[THE PROBLEM] Begin at the line containing "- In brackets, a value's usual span" in the data below and go on through the line containing "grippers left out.", repeating each line exactly; include both ends and no other line.

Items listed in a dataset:
* * * * * * *
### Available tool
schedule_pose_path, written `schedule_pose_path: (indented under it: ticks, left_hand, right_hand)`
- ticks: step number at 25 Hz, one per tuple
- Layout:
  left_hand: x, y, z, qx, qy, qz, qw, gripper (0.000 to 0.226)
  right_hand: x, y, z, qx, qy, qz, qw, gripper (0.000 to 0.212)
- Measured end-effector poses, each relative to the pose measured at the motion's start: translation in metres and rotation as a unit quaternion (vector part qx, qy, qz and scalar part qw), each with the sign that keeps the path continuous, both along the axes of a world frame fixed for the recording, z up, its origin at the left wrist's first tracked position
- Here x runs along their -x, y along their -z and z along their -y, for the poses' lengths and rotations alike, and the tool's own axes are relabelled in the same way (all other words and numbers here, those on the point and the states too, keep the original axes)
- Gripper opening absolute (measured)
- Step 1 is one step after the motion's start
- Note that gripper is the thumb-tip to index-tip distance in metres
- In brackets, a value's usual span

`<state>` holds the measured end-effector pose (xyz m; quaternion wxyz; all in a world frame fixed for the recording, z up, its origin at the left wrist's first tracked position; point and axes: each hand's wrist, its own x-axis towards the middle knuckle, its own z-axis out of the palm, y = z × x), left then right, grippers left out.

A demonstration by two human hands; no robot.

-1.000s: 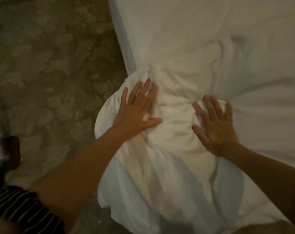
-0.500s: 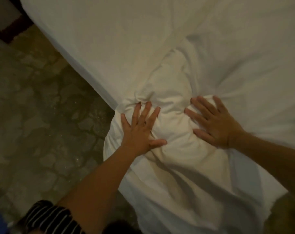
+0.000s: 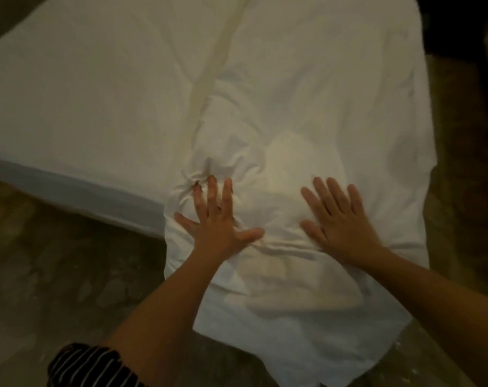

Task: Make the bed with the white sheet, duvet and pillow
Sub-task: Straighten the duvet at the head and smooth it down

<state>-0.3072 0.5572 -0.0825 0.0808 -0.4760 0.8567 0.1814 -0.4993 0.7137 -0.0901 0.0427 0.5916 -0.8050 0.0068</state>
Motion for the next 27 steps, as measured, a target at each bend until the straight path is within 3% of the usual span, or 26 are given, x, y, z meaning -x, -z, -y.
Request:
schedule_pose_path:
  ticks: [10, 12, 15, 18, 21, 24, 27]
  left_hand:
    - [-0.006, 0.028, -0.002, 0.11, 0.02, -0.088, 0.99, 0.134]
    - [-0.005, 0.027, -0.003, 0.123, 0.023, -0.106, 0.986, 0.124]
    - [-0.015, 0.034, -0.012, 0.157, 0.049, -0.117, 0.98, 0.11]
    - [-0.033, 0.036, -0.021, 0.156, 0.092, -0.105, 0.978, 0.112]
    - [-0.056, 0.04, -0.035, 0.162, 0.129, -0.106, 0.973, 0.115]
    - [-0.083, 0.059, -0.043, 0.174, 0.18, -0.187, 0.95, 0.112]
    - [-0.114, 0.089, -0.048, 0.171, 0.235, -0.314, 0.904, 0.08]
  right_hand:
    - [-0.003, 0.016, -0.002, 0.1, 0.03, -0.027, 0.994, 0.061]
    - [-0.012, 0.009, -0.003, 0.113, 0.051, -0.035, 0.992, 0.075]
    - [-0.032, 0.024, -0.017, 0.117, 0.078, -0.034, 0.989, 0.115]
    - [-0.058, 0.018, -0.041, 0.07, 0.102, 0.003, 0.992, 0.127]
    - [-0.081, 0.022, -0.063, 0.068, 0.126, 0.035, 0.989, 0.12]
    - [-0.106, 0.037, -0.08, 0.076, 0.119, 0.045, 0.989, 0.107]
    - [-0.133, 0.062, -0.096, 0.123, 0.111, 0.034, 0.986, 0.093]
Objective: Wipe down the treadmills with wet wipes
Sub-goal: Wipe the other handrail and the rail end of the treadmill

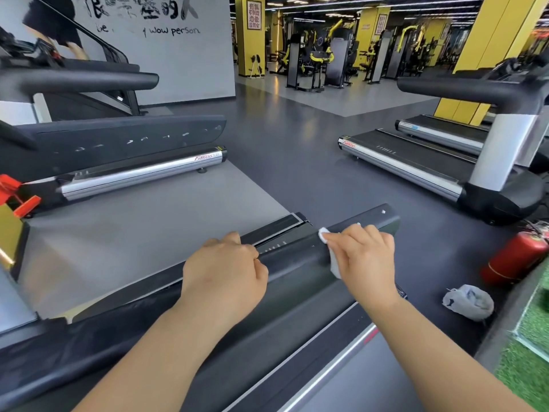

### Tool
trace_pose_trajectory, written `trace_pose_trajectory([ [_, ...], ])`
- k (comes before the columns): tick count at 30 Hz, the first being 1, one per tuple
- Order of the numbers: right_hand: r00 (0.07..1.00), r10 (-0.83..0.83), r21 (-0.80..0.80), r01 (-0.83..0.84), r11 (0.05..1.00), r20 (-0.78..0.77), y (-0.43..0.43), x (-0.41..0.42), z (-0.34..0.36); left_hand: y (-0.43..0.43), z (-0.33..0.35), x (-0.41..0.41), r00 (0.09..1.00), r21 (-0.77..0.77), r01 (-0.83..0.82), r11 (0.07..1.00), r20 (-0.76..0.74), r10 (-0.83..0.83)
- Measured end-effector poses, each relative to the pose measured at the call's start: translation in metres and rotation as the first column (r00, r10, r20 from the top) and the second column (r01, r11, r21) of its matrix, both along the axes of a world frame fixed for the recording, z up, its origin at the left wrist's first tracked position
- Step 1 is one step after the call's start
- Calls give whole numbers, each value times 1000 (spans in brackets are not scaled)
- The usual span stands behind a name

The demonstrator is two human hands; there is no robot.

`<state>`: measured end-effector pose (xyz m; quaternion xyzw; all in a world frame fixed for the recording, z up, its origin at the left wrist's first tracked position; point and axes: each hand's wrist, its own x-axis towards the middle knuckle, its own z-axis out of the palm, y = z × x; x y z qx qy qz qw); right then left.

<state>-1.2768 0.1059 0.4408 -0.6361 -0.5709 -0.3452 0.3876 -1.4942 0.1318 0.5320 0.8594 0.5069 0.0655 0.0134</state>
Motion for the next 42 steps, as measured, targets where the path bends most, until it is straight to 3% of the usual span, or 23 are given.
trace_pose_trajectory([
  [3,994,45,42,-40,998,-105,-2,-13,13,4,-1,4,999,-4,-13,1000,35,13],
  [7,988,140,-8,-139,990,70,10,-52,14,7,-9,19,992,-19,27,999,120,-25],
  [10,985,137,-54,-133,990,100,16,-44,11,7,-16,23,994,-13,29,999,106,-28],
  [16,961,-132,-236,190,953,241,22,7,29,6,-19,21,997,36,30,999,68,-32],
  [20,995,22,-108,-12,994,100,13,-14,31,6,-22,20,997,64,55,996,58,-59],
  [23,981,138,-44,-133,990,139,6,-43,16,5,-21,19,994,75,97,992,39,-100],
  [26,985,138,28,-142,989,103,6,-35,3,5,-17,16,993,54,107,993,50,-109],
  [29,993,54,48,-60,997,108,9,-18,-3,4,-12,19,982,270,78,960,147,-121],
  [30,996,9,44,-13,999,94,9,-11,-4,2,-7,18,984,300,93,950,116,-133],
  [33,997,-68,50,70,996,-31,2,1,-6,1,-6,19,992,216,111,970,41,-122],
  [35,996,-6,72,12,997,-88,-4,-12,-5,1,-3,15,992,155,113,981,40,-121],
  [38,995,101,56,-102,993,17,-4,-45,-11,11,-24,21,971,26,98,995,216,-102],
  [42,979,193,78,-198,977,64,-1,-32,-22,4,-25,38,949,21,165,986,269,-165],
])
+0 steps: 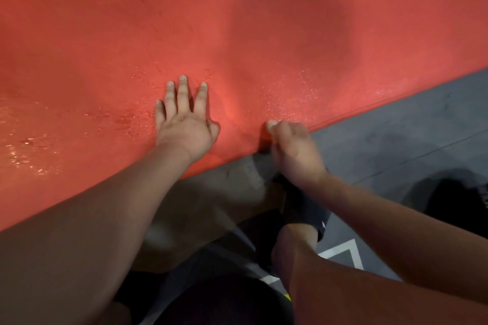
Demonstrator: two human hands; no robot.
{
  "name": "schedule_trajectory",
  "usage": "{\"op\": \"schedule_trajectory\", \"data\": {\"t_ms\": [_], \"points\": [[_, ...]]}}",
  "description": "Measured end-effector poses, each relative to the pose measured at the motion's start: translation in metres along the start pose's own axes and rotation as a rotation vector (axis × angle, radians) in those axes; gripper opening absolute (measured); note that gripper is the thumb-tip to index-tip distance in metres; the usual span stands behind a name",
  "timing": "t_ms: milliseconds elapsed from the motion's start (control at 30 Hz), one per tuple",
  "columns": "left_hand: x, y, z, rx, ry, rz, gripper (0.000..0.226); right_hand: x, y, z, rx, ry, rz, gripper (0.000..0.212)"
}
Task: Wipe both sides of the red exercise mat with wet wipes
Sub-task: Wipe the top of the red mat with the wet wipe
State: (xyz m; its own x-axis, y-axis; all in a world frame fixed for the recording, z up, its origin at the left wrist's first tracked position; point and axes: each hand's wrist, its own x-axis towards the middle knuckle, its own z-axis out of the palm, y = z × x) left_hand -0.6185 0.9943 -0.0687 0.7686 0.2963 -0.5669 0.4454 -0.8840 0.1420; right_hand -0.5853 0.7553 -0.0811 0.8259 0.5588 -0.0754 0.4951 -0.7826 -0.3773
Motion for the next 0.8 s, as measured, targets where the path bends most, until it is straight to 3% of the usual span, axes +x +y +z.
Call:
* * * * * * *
[SOLUTION BELOW]
- In brackets, a value's usual span

`<state>` holds the measured end-effector pose (xyz m; quaternion wxyz; all in a world frame fixed for the recording, z up, its origin at the left wrist's first tracked position; point and axes: each hand's wrist, its own x-axis towards the middle knuckle, its own z-axis out of the palm, y = z × x), left then right, grippers left out.

This answer has now been given in full.